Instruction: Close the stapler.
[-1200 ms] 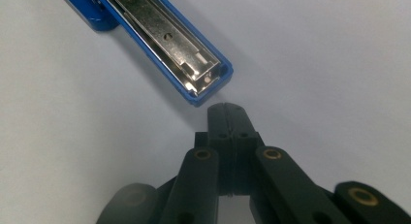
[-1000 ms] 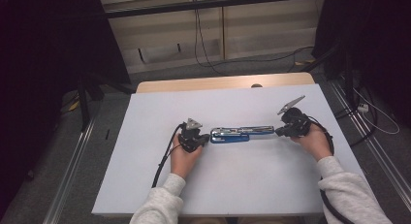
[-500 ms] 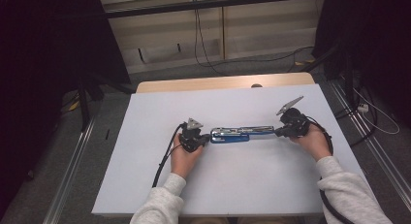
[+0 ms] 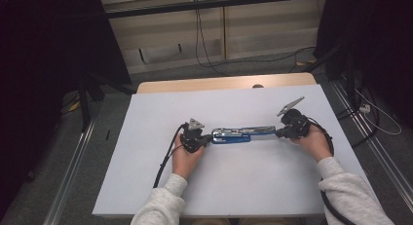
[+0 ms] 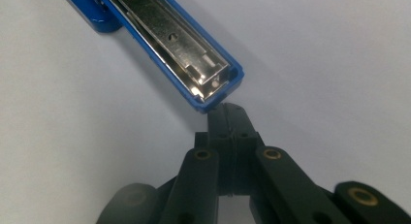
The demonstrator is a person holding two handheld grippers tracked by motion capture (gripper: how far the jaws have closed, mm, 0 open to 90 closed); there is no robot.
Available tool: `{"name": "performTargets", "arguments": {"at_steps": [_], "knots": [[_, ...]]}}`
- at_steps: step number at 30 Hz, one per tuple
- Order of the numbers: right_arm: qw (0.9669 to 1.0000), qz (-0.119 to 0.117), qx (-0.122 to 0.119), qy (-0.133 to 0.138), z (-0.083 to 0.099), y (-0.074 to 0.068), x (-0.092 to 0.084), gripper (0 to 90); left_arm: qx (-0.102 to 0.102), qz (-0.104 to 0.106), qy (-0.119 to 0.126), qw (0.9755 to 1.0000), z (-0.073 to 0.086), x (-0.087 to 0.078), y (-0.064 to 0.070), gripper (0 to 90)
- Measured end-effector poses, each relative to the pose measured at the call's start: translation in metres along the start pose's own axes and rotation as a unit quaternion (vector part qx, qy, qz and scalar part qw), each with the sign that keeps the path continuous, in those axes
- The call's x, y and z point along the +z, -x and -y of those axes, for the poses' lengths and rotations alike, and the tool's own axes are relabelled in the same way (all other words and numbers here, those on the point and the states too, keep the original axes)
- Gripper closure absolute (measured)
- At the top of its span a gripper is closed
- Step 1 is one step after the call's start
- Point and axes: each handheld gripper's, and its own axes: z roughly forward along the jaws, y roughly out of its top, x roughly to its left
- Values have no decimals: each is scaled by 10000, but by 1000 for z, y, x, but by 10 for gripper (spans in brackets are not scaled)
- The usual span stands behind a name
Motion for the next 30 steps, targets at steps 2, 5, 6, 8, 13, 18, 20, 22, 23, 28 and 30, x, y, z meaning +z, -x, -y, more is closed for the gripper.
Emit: {"name": "performTargets", "arguments": {"at_steps": [2,5,6,8,13,18,20,22,23,28,30], "knots": [[10000,-7,4,19,0,0,-1,900,4,-4,1,10000,0,0,0,898],[10000,9,48,38,0,0,-3,900,3,-8,0,10000,0,0,0,899],[10000,10,50,66,0,0,-3,900,6,-16,-11,10000,0,0,0,899],[9999,-10,55,121,0,0,-4,900,12,-24,-5,10000,0,0,0,899],[9997,-43,33,227,-2,-1,-8,900,4,-25,-12,10000,0,0,0,899],[9995,-44,-59,302,-6,-4,-10,900,13,-27,-1,10000,0,0,1,899],[9995,-68,-57,314,-7,-6,-10,900,-1,-21,3,10000,0,0,1,898],[9994,-73,-97,339,-8,-6,-10,900,-19,-14,-3,10000,0,0,1,896],[9993,-64,-91,344,-8,-7,-11,900,-13,-15,-6,10000,0,0,1,894],[9990,-129,-83,411,-7,-8,-14,900,22,-23,-11,10000,0,-1,1,857],[9987,-165,-42,482,-6,-8,-17,900,-11,-16,-49,10000,0,-3,1,832]]}}
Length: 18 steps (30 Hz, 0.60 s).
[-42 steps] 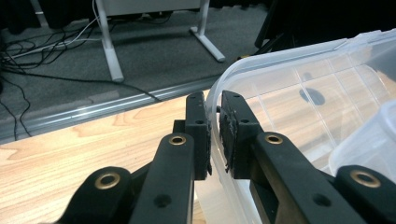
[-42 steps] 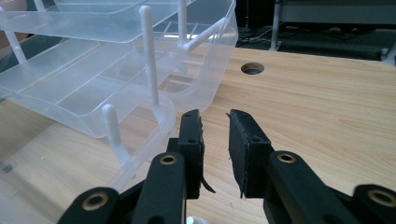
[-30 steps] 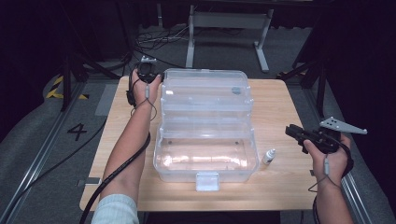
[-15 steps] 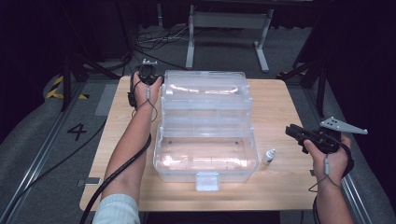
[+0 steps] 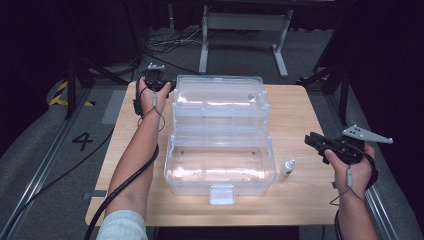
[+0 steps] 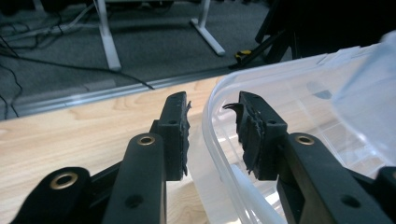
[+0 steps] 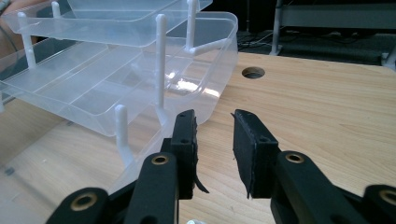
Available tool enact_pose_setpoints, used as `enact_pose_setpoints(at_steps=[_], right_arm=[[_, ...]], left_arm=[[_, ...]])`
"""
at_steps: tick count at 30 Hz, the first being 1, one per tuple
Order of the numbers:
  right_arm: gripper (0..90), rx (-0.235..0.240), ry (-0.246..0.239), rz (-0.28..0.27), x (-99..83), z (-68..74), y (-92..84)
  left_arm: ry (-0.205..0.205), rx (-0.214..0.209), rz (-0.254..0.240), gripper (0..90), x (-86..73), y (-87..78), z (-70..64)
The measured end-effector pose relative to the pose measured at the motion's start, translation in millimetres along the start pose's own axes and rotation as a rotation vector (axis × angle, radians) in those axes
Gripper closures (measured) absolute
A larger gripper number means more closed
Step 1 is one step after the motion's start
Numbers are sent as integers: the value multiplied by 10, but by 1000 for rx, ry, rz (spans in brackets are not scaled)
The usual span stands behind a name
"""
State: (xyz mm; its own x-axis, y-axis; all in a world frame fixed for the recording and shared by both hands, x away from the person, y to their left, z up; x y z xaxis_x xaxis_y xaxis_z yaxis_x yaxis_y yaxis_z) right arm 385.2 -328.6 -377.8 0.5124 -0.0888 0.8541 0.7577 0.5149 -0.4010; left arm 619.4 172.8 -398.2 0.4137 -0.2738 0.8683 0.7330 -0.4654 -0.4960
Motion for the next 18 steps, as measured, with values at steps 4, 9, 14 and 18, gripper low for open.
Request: enact_pose_setpoints(at_steps=[4,9,14,18], right_arm=[[689,7,-5,6,4,22,32],[670,15,-12,7,19,40,64],[660,19,-16,9,44,43,75],[653,25,-18,14,48,50,77]], left_arm=[[29,14,-36,625,47,-225,13],[47,7,-81,630,51,-498,5],[90,-9,-121,624,57,-818,-113],[119,-37,-138,616,39,-1053,-241]])
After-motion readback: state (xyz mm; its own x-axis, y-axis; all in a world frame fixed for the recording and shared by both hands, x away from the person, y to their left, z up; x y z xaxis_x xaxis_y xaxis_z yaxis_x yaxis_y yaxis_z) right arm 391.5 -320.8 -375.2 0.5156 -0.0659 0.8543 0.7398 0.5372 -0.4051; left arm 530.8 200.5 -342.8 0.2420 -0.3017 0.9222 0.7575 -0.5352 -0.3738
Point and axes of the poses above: each handheld gripper's, and its own axes: y roughly forward along the jaws, x roughly out of its top, z roughly to its left, the point moved 4 cm from there along y, roughly forward along the jaws, and after that the axes turned 12 degrees about y, right-handed, at the moved point
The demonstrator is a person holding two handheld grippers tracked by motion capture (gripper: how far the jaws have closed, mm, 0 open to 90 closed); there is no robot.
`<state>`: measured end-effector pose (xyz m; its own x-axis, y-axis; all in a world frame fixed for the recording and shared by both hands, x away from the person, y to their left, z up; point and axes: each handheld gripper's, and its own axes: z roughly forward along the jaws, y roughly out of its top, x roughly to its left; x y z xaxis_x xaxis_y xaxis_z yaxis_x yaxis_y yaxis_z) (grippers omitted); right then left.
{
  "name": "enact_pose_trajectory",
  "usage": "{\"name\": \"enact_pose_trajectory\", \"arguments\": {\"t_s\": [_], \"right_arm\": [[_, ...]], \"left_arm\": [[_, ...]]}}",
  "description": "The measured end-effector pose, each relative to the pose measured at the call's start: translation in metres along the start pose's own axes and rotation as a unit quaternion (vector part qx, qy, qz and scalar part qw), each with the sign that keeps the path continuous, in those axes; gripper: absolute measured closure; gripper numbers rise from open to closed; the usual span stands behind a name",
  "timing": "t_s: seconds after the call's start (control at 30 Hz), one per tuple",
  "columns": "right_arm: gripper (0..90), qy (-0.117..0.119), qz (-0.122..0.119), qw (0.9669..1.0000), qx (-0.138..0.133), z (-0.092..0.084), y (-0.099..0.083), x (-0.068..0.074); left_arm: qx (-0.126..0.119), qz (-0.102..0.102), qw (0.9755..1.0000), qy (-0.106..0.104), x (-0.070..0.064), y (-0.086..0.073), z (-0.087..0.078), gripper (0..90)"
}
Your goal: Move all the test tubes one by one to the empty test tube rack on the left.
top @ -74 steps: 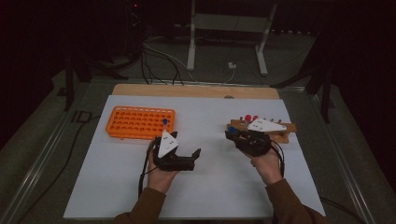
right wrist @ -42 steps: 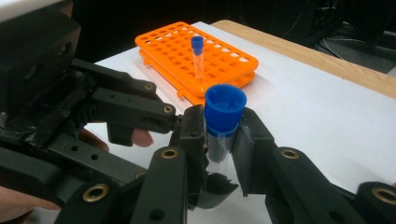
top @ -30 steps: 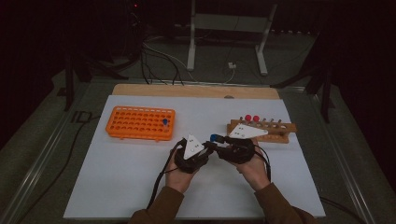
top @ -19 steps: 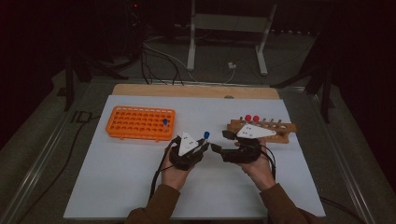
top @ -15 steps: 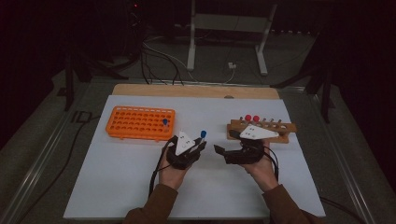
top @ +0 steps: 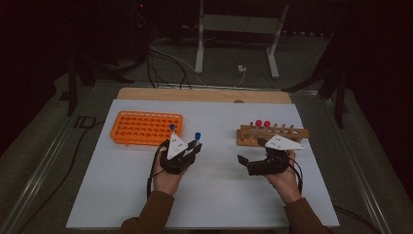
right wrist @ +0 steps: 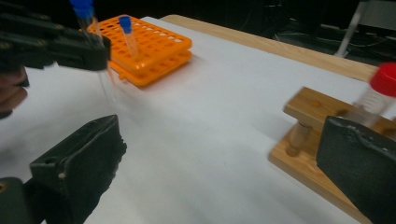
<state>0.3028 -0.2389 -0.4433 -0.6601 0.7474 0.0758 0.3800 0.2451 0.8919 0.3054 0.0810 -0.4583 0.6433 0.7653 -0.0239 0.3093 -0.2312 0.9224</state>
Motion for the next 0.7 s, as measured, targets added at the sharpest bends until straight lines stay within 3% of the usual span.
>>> {"name": "enact_pose_trajectory", "arguments": {"t_s": [0.5, 0.7], "right_arm": [[0.3, -0.014, 0.034, 0.9991, -0.019, -0.019, -0.017, -0.017], [0.3, -0.016, 0.033, 0.9991, -0.023, -0.02, -0.017, -0.017]], "left_arm": [[-0.025, -0.021, 0.9987, 0.04, 0.037, 0.005, -0.019, 75.8], [-0.03, -0.029, 0.9971, 0.064, 0.052, 0.002, -0.023, 75.8]]}}
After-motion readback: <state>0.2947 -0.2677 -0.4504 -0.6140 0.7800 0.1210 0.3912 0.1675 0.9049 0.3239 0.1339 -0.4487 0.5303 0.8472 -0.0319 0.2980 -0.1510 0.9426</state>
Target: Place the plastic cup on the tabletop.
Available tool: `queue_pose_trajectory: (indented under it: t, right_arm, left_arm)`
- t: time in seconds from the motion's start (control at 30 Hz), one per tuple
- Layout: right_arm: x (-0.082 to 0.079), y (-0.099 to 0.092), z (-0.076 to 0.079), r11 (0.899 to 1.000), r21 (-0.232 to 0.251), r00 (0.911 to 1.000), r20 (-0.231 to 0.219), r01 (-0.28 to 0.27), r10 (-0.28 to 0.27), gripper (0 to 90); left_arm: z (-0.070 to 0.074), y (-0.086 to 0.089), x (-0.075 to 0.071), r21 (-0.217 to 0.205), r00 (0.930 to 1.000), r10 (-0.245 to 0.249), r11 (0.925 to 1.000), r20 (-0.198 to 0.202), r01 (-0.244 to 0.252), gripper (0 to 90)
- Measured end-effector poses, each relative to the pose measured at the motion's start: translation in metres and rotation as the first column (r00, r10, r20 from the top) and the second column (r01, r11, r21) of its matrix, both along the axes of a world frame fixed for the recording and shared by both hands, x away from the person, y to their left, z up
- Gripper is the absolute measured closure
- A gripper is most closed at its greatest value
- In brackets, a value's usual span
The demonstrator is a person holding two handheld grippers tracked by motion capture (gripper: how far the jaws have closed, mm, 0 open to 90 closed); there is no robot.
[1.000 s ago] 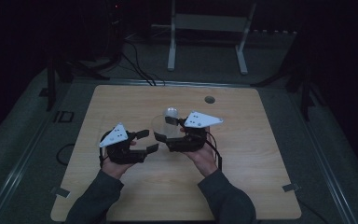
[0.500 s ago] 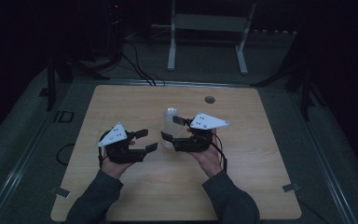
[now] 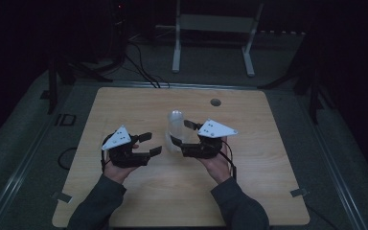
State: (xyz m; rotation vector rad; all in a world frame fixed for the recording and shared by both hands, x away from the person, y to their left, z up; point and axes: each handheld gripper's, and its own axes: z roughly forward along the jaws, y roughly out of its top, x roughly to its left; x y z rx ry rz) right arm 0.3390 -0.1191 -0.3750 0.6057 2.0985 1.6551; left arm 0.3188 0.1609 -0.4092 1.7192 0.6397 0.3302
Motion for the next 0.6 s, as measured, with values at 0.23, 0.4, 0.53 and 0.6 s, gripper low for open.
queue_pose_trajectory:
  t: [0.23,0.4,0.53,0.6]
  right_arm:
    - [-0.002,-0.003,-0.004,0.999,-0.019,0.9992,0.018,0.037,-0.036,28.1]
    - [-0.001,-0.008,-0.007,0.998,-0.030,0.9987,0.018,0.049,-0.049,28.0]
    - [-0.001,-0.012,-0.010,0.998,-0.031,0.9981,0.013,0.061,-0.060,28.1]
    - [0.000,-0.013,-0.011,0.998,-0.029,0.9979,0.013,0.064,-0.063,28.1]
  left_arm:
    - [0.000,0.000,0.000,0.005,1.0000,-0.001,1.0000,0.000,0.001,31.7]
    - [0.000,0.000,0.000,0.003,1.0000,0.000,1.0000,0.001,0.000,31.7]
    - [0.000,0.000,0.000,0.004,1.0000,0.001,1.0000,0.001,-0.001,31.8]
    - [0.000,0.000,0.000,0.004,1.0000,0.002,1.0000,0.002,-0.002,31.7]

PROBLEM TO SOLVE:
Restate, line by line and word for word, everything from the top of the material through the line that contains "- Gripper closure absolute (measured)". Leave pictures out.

EXPECTED ANSWER:
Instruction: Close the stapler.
[-1200 ms] 
[-1000 ms] 
[-500 ms] 
[+0 ms] 
[+0 ms] 
The demonstrator is a person holding two handheld grippers tracked by motion capture (gripper: how far the jaws have closed, mm, 0 open to 90 closed); there is no robot.
Available tool: `{"name": "performTargets", "arguments": {"at_steps": [_], "knots": [[_, ...]]}}`
- at_steps: step number at 30 Hz, one per tuple
- Order of the numbers: right_arm: qw (0.9669 to 1.0000), qz (-0.119 to 0.117), qx (-0.122 to 0.119), qy (-0.133 to 0.138), z (-0.083 to 0.099), y (-0.074 to 0.068), x (-0.092 to 0.084), gripper (0 to 90); left_arm: qx (-0.102 to 0.102), qz (-0.104 to 0.106), qy (-0.119 to 0.126), qw (0.9755 to 1.0000), z (-0.073 to 0.086), x (-0.087 to 0.078), y (-0.064 to 0.070), gripper (0 to 90)
- Measured end-effector poses, each relative to the pose measured at the call's start: translation in metres along the start pose's own axes and rotation as a unit quaternion (vector part qx, qy, qz and scalar part qw), each with the sign that keeps the path continuous, in those axes
- The call's x, y and z point along the +z, -x and -y of those axes, for the poses' lengths and rotations alike, and the tool's own axes are relabelled in the same way (all other words and numbers here, those on the point and the states too, keep the original axes)
- Gripper closure absolute (measured)

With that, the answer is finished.